Al hotel A, por favor, vestíbulo,
ascensor, pasillo, ..., ..., toc-toc.
Vengo por mi reproductor.
Sonrió, me dio las gracias y señaló con el mentón el reproductor. Lo cogí y
cerré la puerta detrás de mí. Así de fácil. No podía creer que estuviese a
punto de visionar mis sueños de los últimos meses. Pasillo, ascensor,
vestíbulo, metro, "próxima parada", mierda donde están las
llaves, cables y conectores, play.
Mientras rebobinaba la cinta, se me pasaron por la cabeza todas las escenas
que me imaginaba que se habrían grabado. Se me puso dura con sólo pensarlo. La
cinta término de rebobinar con un click. Ansioso, pulsé el botón de
reproducción. Efectivamente, era un plano fantástico. La pantalla estaba llena
de piel con el bello erizado, y los gemidos llenaban el aire de mi globo
aerostático. En ese video, yo era un dios. Era el dios al que esa jovencita de
caderas perfectas había rezado toda su vida para que la follara, y al fin le
había concedido su deseo.
Como espectador impaciente, empecé a desear fervientemente verle la cara
-estaba de espaldas- a la encarnación del placer que era esa chica en la
pantalla. ¿Con quién había sonado? ¿La conocía? Me voy a forrar con este
invento. Todos los hombres y mujeres querrán uno. ¿Por qué no se da la vuelta?
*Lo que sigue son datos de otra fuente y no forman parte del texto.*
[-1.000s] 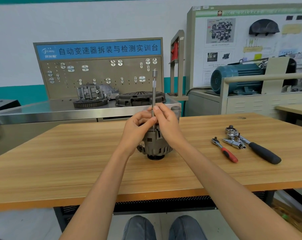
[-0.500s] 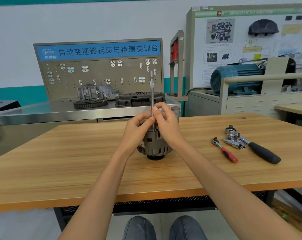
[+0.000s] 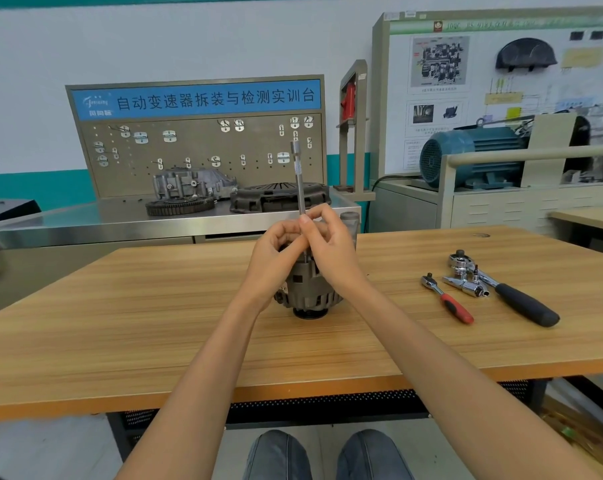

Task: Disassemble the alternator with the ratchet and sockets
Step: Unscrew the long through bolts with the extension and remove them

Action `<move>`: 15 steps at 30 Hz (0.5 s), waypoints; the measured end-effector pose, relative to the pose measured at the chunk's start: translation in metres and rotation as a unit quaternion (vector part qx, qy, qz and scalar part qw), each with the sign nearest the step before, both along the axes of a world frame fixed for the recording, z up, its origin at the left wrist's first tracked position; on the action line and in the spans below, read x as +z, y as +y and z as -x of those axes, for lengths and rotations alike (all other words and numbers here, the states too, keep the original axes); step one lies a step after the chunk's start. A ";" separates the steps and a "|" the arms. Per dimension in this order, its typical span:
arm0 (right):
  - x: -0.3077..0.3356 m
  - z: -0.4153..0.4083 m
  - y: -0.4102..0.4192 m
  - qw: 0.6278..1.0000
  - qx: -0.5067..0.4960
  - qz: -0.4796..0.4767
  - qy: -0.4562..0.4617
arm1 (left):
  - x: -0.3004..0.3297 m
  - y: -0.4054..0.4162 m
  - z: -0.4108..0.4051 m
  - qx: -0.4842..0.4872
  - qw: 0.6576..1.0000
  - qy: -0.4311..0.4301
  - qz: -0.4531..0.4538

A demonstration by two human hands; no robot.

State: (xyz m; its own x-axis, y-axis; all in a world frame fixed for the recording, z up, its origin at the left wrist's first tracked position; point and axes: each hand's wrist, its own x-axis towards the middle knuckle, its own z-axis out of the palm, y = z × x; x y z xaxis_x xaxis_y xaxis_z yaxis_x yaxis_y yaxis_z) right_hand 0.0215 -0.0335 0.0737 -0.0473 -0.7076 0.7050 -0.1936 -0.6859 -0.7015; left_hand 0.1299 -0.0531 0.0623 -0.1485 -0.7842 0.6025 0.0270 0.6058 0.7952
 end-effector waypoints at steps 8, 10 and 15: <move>-0.001 0.001 -0.003 1.000 -0.008 -0.005 0.003 | 0.002 0.003 -0.003 -0.013 1.000 -0.012 0.016; -0.001 0.001 -0.003 1.000 -0.007 -0.006 0.001 | 0.001 0.002 -0.002 -0.009 1.000 -0.011 0.017; -0.003 -0.001 -0.004 1.000 0.002 -0.020 -0.011 | -0.002 -0.002 -0.002 0.011 1.000 -0.014 0.017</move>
State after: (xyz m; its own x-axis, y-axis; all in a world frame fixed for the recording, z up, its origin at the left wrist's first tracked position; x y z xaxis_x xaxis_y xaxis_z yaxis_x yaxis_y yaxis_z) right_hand 0.0220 -0.0374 0.0706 -0.0593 -0.7349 0.6755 -0.1754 -0.6585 -0.7318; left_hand 0.1314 -0.0549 0.0605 -0.1479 -0.7662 0.6254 -0.0082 0.6332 0.7739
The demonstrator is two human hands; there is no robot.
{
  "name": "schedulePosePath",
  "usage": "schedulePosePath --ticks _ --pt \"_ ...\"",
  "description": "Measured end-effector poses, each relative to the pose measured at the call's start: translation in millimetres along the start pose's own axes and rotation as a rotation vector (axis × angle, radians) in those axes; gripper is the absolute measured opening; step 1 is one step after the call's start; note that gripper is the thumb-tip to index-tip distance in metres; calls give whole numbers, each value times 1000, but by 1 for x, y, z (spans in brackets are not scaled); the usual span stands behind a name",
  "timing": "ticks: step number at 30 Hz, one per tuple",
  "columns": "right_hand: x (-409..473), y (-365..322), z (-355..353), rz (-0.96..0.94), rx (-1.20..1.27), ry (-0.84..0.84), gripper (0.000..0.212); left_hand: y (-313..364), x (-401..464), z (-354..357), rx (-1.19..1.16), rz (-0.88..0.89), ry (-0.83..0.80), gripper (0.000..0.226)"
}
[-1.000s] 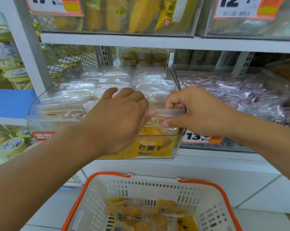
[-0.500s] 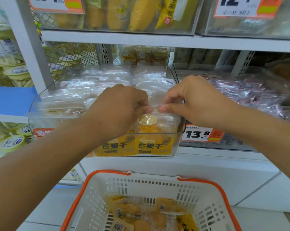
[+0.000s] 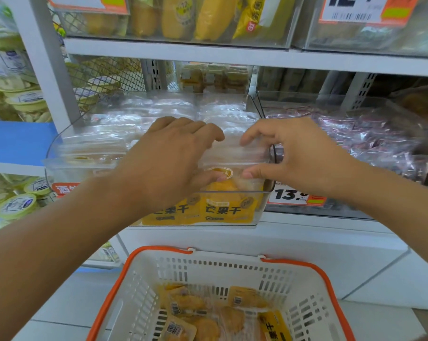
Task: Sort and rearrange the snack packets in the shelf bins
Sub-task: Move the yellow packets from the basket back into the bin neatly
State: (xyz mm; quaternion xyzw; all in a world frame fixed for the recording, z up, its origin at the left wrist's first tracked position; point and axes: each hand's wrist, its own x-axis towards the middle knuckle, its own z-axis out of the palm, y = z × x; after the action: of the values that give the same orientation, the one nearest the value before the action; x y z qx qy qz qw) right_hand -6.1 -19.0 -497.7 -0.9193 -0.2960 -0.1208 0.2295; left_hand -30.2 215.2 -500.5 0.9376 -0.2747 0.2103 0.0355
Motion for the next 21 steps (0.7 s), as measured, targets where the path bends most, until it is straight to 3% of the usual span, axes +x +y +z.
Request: schedulePosePath --ticks 4,9,14,16,18,21 --pt "6 -1 1 6 -45 -73 28 -4 0 3 -83 -23 63 46" --pt "9 -5 5 7 -128 -210 39 -3 0 9 -146 -81 72 32" --pt "5 -7 7 30 -248 -278 44 4 2 8 -338 -201 88 5" --pt "-1 -10 9 27 -280 -219 38 7 1 9 -297 -197 118 5" --pt "-10 -13 10 0 -313 -80 31 9 -4 10 -152 -102 189 20" --pt "-22 -26 5 -87 -286 213 59 4 -17 2 -36 -29 229 52"
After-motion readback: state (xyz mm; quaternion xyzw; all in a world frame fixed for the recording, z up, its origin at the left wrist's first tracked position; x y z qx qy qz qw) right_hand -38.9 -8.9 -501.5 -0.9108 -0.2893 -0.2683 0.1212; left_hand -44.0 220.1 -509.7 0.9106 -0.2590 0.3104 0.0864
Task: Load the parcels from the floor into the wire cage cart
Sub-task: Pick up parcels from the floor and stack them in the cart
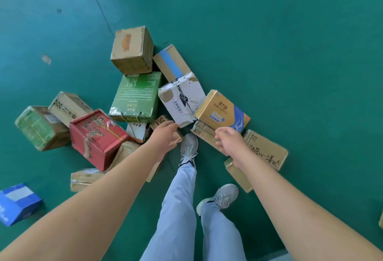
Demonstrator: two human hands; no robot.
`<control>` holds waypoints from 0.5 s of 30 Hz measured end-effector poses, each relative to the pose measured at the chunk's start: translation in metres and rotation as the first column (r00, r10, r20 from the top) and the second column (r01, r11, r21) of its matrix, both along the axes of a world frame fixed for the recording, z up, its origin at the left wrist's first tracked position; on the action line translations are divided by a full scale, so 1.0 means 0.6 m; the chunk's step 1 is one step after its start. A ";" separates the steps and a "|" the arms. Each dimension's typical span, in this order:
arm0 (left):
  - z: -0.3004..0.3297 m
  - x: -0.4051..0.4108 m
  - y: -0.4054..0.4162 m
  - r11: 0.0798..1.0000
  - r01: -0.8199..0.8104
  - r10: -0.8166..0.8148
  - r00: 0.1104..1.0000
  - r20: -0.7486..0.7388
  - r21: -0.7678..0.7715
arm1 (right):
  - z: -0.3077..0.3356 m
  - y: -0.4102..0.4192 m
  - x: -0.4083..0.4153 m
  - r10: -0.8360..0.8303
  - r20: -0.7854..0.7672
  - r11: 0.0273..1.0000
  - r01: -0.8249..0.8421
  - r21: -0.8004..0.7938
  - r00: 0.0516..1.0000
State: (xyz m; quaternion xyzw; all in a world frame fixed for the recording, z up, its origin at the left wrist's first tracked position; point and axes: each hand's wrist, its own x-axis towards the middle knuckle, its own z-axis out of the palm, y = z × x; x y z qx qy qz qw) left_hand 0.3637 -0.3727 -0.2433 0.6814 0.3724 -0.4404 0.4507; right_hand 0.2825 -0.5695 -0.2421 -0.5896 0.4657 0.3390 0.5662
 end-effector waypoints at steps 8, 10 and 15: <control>-0.274 0.129 0.082 0.998 -0.041 0.044 0.995 -0.086 0.043 | -0.255 0.055 0.182 0.179 -0.044 0.983 -0.181 -0.034 0.983; -0.331 0.151 0.091 0.998 -0.040 0.044 0.993 -0.112 0.037 | -0.309 0.058 0.229 0.227 -0.040 0.971 -0.230 -0.068 0.973; -0.435 0.216 0.081 0.979 -0.200 0.202 0.979 -0.035 0.038 | -0.426 0.050 0.345 0.286 0.083 0.940 -0.263 -0.217 0.955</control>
Mierda tengo que verle la cara. Tengo que encontrarla y decirle que tenemos que
hacer lo que está en el video.
Al final de la escena yo soltaba su pelo, me separaba de ella satisfecho y
me tumbaba a su lado. Ella aún seguía con las rodillas y los codos sobre la
cama, así que pude ver claramente su cara. La conocía, hacia pocas horas
le había entregado un sobre cerrado.